What the task asks: Among the records below, which lines contain the string "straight"? Report them.

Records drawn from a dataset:
-- -- --

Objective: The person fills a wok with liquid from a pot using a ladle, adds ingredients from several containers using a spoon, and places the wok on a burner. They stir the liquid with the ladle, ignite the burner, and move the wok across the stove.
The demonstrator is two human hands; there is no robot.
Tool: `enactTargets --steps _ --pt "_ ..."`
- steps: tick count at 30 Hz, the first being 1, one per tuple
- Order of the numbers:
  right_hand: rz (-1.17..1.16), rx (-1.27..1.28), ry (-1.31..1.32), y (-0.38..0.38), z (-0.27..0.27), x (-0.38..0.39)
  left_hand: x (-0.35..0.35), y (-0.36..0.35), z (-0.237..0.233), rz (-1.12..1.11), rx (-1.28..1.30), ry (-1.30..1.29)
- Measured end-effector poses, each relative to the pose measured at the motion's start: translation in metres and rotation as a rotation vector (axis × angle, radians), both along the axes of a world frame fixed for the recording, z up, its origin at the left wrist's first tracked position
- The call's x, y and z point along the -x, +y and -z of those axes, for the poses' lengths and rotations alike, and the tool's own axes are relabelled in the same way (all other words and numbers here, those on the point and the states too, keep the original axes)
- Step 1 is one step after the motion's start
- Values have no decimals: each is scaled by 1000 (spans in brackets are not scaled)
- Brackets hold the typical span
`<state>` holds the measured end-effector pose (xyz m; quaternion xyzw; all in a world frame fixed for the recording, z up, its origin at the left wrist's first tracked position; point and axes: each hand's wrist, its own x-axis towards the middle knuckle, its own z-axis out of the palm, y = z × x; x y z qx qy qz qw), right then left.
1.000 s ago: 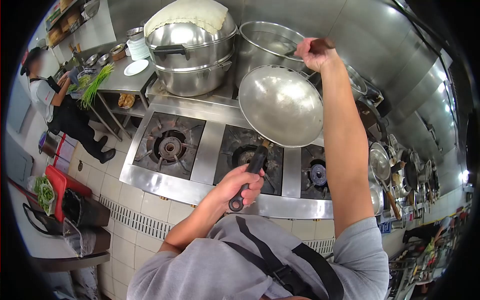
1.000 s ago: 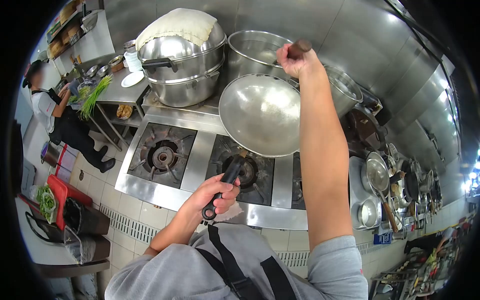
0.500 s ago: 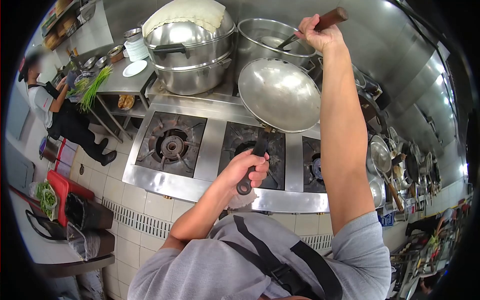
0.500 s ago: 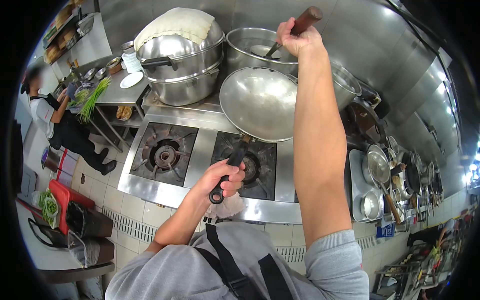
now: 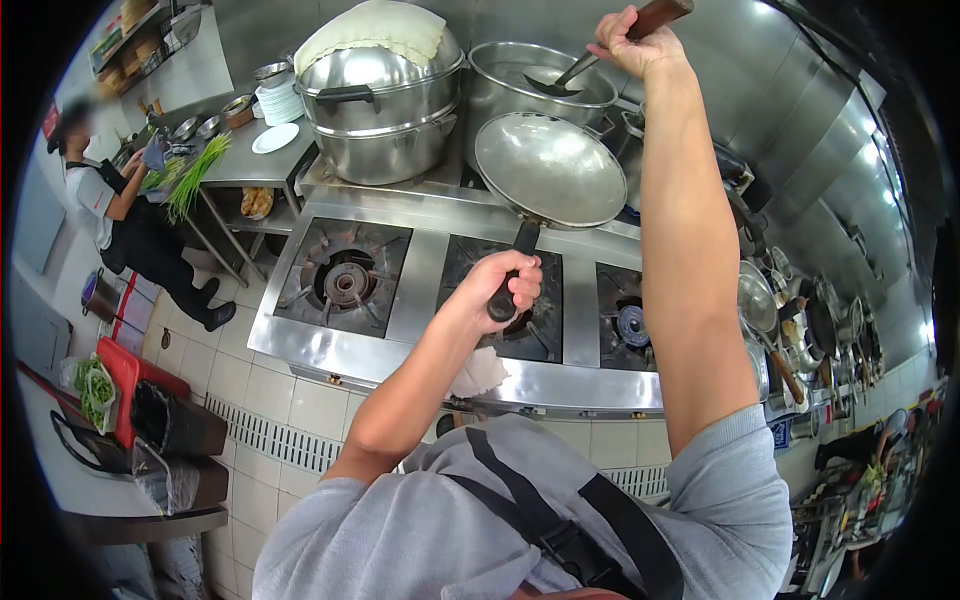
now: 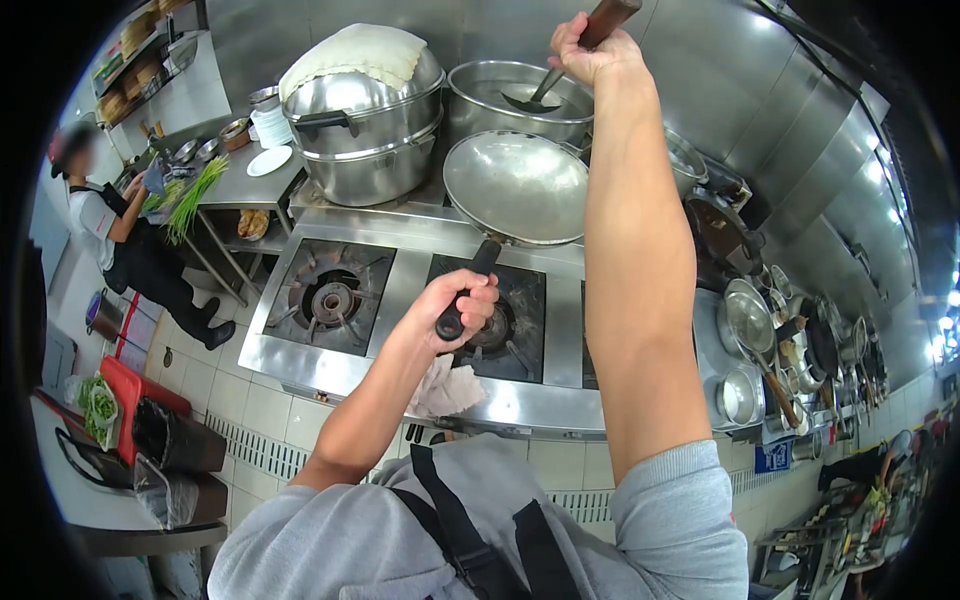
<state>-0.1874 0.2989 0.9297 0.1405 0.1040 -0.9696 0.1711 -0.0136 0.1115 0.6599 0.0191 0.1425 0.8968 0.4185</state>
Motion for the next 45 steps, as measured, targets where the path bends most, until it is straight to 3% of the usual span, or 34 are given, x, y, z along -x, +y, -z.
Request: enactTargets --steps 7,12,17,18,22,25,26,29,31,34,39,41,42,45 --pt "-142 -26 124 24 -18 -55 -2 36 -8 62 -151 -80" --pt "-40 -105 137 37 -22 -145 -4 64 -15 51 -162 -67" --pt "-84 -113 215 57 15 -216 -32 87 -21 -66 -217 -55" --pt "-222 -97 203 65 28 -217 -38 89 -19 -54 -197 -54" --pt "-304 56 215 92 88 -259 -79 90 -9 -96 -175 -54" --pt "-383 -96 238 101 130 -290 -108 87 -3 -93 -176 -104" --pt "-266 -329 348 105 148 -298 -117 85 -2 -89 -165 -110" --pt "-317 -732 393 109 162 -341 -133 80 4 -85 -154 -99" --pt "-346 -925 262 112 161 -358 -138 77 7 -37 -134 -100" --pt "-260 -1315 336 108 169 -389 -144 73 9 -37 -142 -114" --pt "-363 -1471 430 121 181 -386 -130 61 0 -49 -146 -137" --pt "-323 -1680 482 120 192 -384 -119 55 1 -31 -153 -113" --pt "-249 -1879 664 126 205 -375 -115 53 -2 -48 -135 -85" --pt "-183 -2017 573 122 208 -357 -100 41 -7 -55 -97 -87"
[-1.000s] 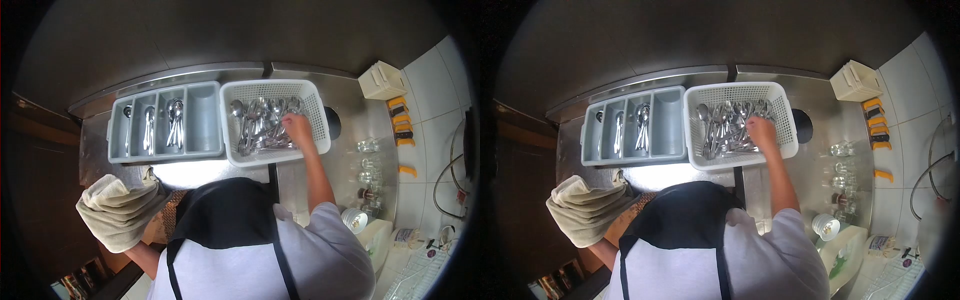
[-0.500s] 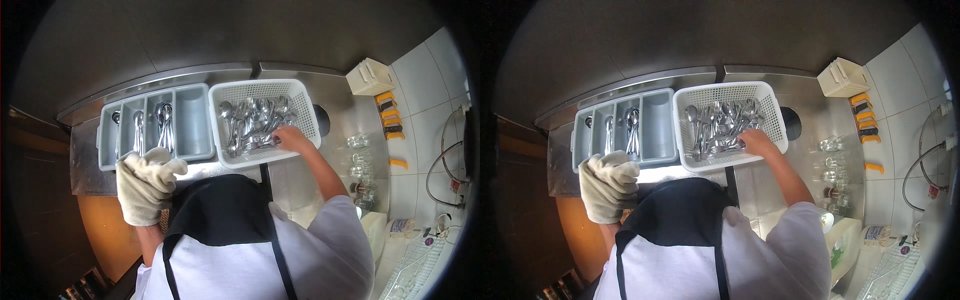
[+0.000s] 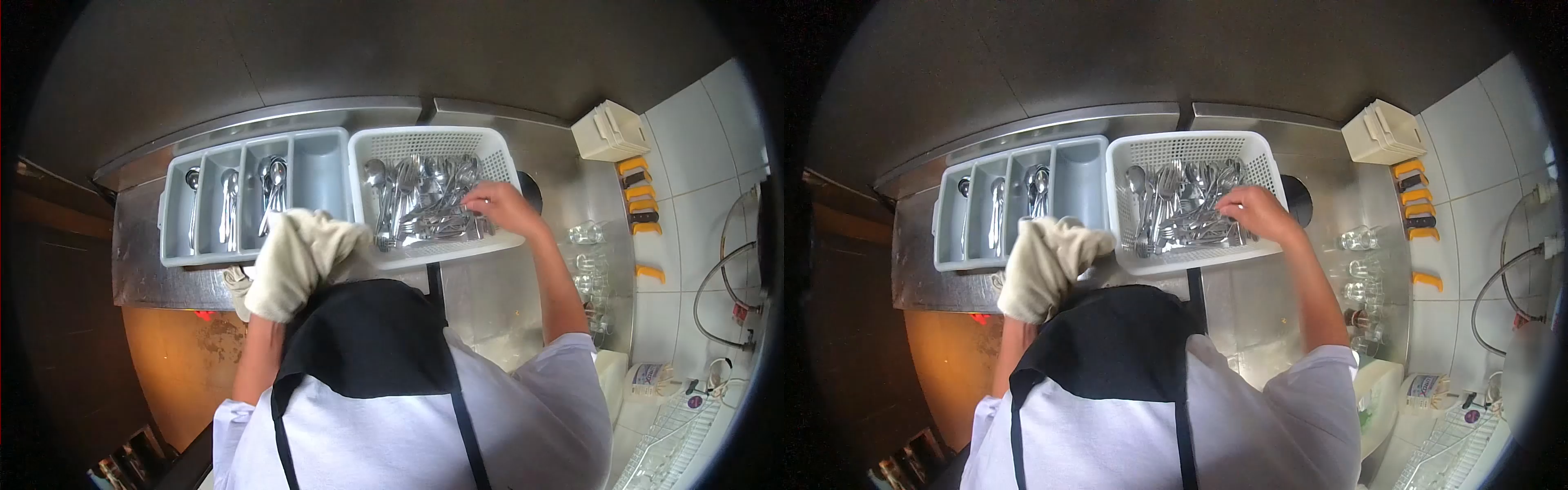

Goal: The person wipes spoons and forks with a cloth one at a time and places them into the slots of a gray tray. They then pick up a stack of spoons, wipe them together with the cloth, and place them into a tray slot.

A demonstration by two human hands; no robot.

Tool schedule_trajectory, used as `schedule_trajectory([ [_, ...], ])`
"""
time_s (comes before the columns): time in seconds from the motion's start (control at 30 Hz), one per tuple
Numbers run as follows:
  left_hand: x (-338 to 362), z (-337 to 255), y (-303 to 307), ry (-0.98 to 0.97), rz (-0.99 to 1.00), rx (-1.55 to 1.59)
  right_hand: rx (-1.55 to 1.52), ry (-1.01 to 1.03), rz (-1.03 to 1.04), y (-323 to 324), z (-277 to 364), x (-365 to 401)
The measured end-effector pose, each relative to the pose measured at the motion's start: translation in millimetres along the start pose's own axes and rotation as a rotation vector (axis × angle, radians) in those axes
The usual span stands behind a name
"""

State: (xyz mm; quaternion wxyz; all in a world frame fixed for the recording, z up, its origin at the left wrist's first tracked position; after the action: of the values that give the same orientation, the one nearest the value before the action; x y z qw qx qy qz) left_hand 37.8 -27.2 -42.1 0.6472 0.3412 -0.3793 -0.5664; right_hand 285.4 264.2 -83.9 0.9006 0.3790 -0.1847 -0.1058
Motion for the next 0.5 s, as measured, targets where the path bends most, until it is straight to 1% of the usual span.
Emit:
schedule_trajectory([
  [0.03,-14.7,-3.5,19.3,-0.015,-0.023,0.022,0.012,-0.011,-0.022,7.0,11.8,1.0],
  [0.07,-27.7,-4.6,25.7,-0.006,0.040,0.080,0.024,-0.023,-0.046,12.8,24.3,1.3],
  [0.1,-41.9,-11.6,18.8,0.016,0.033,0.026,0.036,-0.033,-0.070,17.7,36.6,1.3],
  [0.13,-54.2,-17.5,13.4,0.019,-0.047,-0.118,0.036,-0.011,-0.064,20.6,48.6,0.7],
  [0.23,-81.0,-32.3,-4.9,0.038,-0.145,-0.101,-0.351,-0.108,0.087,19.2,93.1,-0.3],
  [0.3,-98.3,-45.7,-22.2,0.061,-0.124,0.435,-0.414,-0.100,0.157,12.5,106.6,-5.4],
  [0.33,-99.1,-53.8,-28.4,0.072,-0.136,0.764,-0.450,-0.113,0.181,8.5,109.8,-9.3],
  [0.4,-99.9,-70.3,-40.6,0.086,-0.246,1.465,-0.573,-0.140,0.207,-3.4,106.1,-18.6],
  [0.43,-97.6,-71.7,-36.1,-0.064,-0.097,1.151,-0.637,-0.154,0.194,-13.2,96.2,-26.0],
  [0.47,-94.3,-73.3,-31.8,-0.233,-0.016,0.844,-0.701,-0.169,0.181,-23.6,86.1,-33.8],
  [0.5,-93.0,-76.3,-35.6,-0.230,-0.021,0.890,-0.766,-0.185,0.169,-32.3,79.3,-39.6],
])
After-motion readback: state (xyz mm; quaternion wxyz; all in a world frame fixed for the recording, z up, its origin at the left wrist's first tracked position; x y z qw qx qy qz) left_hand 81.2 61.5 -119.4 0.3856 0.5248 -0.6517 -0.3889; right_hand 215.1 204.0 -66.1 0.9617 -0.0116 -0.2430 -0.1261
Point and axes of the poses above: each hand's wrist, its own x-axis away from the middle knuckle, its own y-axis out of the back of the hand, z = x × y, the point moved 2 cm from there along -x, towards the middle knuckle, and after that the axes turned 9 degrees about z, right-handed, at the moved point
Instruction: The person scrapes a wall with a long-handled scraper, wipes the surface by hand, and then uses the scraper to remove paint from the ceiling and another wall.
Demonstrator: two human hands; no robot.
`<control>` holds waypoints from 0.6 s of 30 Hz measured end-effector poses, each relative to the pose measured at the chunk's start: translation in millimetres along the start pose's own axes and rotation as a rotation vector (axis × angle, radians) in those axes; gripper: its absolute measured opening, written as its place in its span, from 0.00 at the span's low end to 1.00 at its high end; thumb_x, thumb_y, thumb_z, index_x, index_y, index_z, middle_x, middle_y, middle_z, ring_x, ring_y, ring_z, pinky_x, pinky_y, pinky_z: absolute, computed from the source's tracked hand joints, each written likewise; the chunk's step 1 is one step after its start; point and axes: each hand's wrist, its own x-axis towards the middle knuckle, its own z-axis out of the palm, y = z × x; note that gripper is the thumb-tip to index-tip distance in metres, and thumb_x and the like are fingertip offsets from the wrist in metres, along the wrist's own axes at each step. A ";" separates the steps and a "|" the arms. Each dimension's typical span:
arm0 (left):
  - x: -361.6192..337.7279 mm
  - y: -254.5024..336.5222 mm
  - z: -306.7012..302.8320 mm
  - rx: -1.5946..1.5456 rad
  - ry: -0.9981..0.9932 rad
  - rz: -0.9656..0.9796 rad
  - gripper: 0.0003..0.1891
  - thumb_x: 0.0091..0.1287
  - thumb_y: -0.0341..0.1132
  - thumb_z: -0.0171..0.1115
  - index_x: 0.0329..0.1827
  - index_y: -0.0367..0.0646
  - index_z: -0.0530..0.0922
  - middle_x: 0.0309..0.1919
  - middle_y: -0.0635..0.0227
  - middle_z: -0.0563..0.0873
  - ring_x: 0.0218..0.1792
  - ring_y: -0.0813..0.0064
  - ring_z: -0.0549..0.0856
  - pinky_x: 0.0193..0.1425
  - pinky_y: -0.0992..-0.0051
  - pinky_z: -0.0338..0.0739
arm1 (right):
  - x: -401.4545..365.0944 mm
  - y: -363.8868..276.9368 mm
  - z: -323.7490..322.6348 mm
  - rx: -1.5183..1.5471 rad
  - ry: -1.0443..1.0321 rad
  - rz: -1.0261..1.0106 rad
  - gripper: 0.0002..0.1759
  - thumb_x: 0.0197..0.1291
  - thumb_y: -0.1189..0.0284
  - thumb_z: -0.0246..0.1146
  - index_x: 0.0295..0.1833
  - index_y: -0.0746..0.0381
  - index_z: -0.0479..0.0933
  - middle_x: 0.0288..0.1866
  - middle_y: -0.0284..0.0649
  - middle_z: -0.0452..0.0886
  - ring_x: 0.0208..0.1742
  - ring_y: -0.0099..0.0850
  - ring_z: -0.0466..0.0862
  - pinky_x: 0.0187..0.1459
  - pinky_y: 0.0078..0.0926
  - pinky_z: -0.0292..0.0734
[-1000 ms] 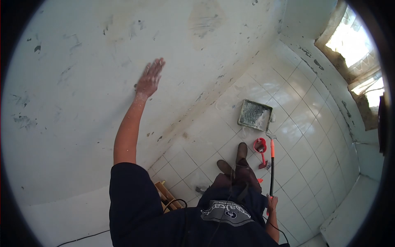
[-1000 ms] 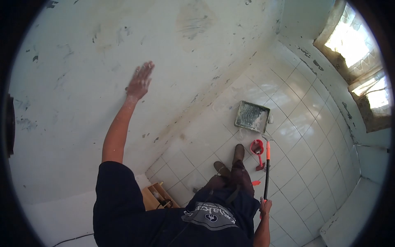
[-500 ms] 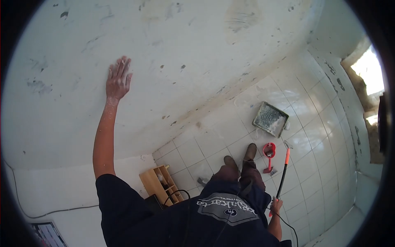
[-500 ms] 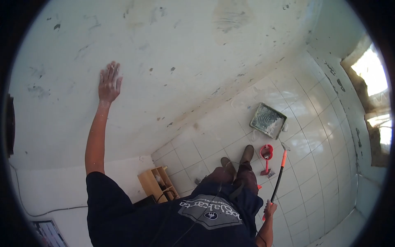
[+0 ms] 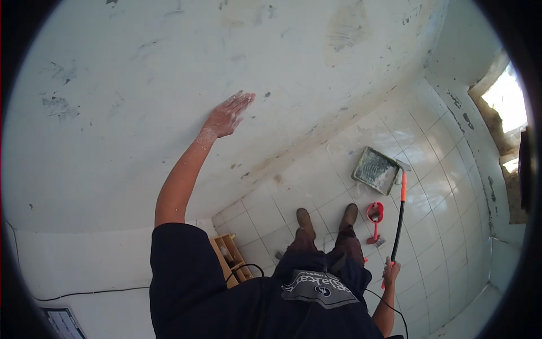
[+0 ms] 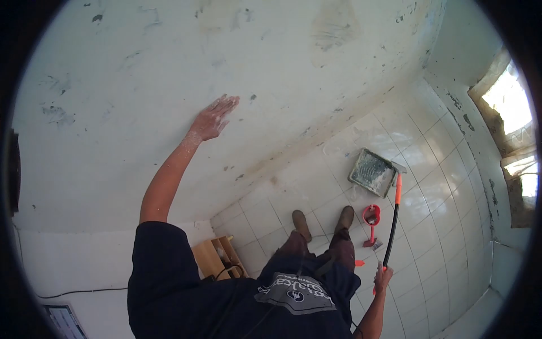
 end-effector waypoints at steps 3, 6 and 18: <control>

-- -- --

Solution for this task:
Motion for the next 45 steps, as measured, targets where the path bends most, until it is straight to 3% of the usual span, or 34 are given, x, y, z along -x, +y, -z.
Motion for the next 0.5 s, as measured, targets where the path bends most, until it is straight to 1% of the usual span.

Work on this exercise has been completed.